Hmm.  What have I said about Cubone before?  Let’s see… well, someone brought up the whole “Cubone are orphaned Kangaskhan” thing, and my feeling there is that I think there would be clearer evidence for it if Game Freak actually intended us to see them that way, but it’s a cool idea and makes sense.  That doesn’t help us much when we actually hatch Cubone though, because we have no dead parent if that happens.  I think Cubone born to living Marowak parents must have to go and find skulls and clubs from ancestral ‘graveyard’ sites, which they maintain because reverence for the dead is so important to their species.  It’s a kind of rite of passage for them.

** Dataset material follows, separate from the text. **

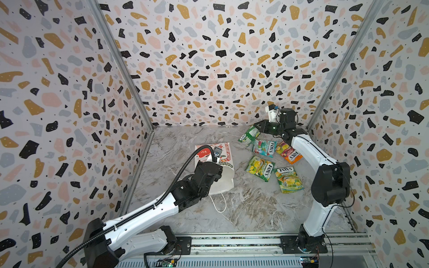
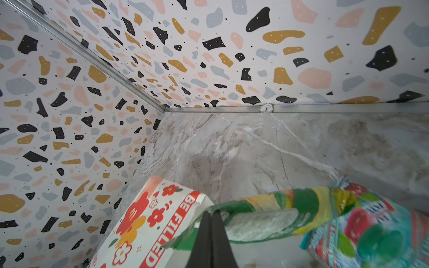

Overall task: Take the snacks out of the paper bag
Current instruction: 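Carry the green pack beyond the bag and release it with the right gripper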

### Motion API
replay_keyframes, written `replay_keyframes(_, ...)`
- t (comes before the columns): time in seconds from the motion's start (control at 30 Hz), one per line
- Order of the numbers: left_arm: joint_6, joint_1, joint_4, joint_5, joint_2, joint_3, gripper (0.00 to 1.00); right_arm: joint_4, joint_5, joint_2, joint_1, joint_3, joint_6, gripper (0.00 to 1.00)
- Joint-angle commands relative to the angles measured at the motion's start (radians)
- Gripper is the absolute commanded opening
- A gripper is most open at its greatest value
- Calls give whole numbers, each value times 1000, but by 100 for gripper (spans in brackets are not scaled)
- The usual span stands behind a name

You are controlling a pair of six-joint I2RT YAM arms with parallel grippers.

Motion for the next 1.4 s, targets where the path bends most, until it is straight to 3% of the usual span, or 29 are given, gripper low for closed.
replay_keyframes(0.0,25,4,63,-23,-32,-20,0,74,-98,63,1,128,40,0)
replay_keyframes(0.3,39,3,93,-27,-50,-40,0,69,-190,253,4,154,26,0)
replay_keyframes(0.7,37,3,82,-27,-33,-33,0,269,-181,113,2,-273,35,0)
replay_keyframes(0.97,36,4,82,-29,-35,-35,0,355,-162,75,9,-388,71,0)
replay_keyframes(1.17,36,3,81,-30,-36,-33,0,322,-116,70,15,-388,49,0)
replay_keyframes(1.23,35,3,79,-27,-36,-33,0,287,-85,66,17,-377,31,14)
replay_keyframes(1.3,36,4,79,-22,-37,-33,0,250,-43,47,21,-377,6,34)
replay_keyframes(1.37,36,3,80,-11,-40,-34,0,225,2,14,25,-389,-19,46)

If you want to explain how a baby Cubone just immediately pops out of the egg with a skull already on his adorable little head, with no spiritual quest or anything like that necessary, well, obviously the real reason is that creating special breeding mechanics just for Cubone was clearly a waste of time, and we sort of have to accept it as a necessary gameplay abstraction.  Alternatively, though… I don’t know if anyone’s even considered this, but just to go all Occam’s Razor on you, maybe the whole thing is just a story?  Like, is it possible that the skull thing is honestly just what Cubone look like, and people came up with this strange mythology around them to explain their menacing appearance and haunting wails, which then gets reported as fact in the Pokédex because the Pokédex is approximately 48% complete bull$#!t?  We never see them remove the skull helmets, so who’s to say those aren’t really part of their heads?  That makes the whole thing remarkably easy, albeit a little less exciting.

Why is Corsola in the Water1/Water3 egg group, and not Mineral? Water1 is composed of amphibians and aquatic mammals, and water 3 is shellfish and cephalopods. What in the distortion world IS coral?

Well, as I understand it, coral is a sort of communal organism not altogether unlike a jellyfish, but sedentary and hard-bodied, so Water 3 makes a lot of sense.  Water 1, to be honest, is composed of all kinds of insane nonsense and I’m not sure there’s any point looking for a consistent rationale there.  To me it seems like the primary idea of that group is ‘Water-types that are also comfortable on land,’ and Corsola does fit that, although it does put us in strange places when we start making comparisons to real-world evolutionary biology.  If anything I’m actually a lot more puzzled about Clamperl and Horsea being in that group.